_DATA SECTION_
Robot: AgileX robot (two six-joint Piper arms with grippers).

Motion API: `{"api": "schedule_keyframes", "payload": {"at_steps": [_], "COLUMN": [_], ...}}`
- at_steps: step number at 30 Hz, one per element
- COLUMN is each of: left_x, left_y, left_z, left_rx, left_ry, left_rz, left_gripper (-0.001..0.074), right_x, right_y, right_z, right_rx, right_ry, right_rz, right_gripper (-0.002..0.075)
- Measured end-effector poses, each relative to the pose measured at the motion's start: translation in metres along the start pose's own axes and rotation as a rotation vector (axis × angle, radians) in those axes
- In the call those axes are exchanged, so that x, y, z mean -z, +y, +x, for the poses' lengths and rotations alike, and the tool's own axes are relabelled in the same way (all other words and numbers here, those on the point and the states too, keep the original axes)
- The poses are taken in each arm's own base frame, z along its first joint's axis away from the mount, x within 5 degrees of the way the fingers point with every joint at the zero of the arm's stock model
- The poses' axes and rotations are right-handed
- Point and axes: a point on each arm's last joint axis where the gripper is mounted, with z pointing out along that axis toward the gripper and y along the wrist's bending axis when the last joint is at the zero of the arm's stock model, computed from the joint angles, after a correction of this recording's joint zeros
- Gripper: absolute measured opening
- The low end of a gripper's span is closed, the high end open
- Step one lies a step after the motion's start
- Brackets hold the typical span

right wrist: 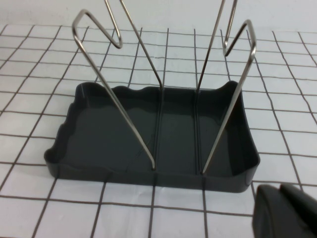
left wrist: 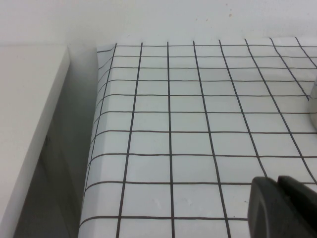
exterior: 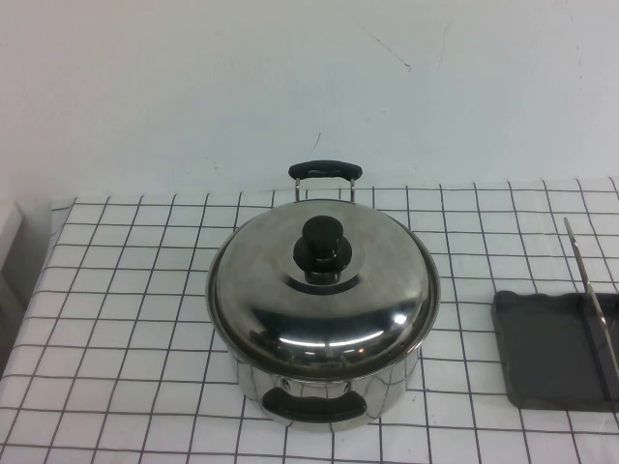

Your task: Put pot lid on rack

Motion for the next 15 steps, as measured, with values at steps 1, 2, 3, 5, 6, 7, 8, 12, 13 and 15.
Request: {"api": "schedule_keyframes", "payload": {"at_steps": [1,2,3,5,6,7,8,12,13,15], "left_x": [0.0000,0.0000,0.0000,0.0000,0.0000,0.0000,0.0000,0.0000,0.0000,0.0000], "left_y": [0.0000,0.0000,0.0000,0.0000,0.0000,0.0000,0.0000,-0.0001,-0.0005,-0.0020], "left_z": [0.0000,0.0000,0.0000,0.0000,0.0000,0.0000,0.0000,0.0000,0.0000,-0.0003], "left_rx": [0.000,0.000,0.000,0.000,0.000,0.000,0.000,0.003,0.013,0.057], "left_ry": [0.000,0.000,0.000,0.000,0.000,0.000,0.000,0.000,0.000,-0.003], "left_rz": [0.000,0.000,0.000,0.000,0.000,0.000,0.000,0.001,0.005,0.022], "left_gripper": [-0.0001,-0.0001,-0.0001,-0.0001,-0.0001,-0.0001,-0.0001,-0.0001,-0.0001,-0.0001], "right_x": [0.0000,0.0000,0.0000,0.0000,0.0000,0.0000,0.0000,0.0000,0.0000,0.0000], "right_y": [0.0000,0.0000,0.0000,0.0000,0.0000,0.0000,0.0000,0.0000,0.0000,0.0000], "right_z": [0.0000,0.0000,0.0000,0.0000,0.0000,0.0000,0.0000,0.0000,0.0000,0.0000], "right_rx": [0.000,0.000,0.000,0.000,0.000,0.000,0.000,0.000,0.000,0.000], "right_ry": [0.000,0.000,0.000,0.000,0.000,0.000,0.000,0.000,0.000,0.000], "right_rz": [0.000,0.000,0.000,0.000,0.000,0.000,0.000,0.000,0.000,0.000], "right_gripper": [-0.0003,-0.0003,-0.0003,-0.0003,-0.0003,-0.0003,-0.0003,-0.0003,-0.0003,-0.0003]}}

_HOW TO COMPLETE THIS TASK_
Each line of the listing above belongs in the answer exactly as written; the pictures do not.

_YOUR SOLUTION_
Robot: AgileX robot (two six-joint Piper arms with grippers).

Motion API: `{"api": "schedule_keyframes", "payload": {"at_steps": [_], "COLUMN": [_], ...}}`
- at_steps: step number at 30 Hz, one per element
- COLUMN is each of: left_x, left_y, left_z, left_rx, left_ry, left_rz, left_gripper (-0.001..0.074), right_x, right_y, right_z, right_rx, right_ry, right_rz, right_gripper (-0.002..0.075)
- Measured end-effector poses, each relative to the pose measured at the motion's start: translation in metres along the start pose's own axes and rotation as a rotation vector (axis × angle, radians) in those axes
- In the call those axes are exchanged, so that x, y, z mean -z, +y, +x, for the poses' lengths and rotations alike, and the tool's own axes are relabelled in the same way (all other words and numbers here, those on the point and the states too, keep the original axes)
- The poses are taken in each arm's own base frame, z along its first joint's axis away from the mount, x within 5 degrees of the way the fingers point with every joint at the zero of the arm's stock model
- The poses' axes and rotations are right-handed
- Point and axes: a point on each arm's last joint axis where the gripper is mounted, with z pointing out along that axis toward the gripper and y along the wrist's bending axis when the last joint is at the zero of the arm's stock model, computed from the joint angles, after a correction of this recording's joint zeros
- Gripper: absolute measured opening
- The low end of a gripper's span is closed, the high end open
- Step one lies a step after the motion's start
- Brackets hold the typical span

right wrist: 
left wrist: 
exterior: 

Your task: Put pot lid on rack

Motion for the next 15 steps, as measured, with values at steps 1, 2, 3, 5, 6, 7, 8, 12, 13 and 15.
Request: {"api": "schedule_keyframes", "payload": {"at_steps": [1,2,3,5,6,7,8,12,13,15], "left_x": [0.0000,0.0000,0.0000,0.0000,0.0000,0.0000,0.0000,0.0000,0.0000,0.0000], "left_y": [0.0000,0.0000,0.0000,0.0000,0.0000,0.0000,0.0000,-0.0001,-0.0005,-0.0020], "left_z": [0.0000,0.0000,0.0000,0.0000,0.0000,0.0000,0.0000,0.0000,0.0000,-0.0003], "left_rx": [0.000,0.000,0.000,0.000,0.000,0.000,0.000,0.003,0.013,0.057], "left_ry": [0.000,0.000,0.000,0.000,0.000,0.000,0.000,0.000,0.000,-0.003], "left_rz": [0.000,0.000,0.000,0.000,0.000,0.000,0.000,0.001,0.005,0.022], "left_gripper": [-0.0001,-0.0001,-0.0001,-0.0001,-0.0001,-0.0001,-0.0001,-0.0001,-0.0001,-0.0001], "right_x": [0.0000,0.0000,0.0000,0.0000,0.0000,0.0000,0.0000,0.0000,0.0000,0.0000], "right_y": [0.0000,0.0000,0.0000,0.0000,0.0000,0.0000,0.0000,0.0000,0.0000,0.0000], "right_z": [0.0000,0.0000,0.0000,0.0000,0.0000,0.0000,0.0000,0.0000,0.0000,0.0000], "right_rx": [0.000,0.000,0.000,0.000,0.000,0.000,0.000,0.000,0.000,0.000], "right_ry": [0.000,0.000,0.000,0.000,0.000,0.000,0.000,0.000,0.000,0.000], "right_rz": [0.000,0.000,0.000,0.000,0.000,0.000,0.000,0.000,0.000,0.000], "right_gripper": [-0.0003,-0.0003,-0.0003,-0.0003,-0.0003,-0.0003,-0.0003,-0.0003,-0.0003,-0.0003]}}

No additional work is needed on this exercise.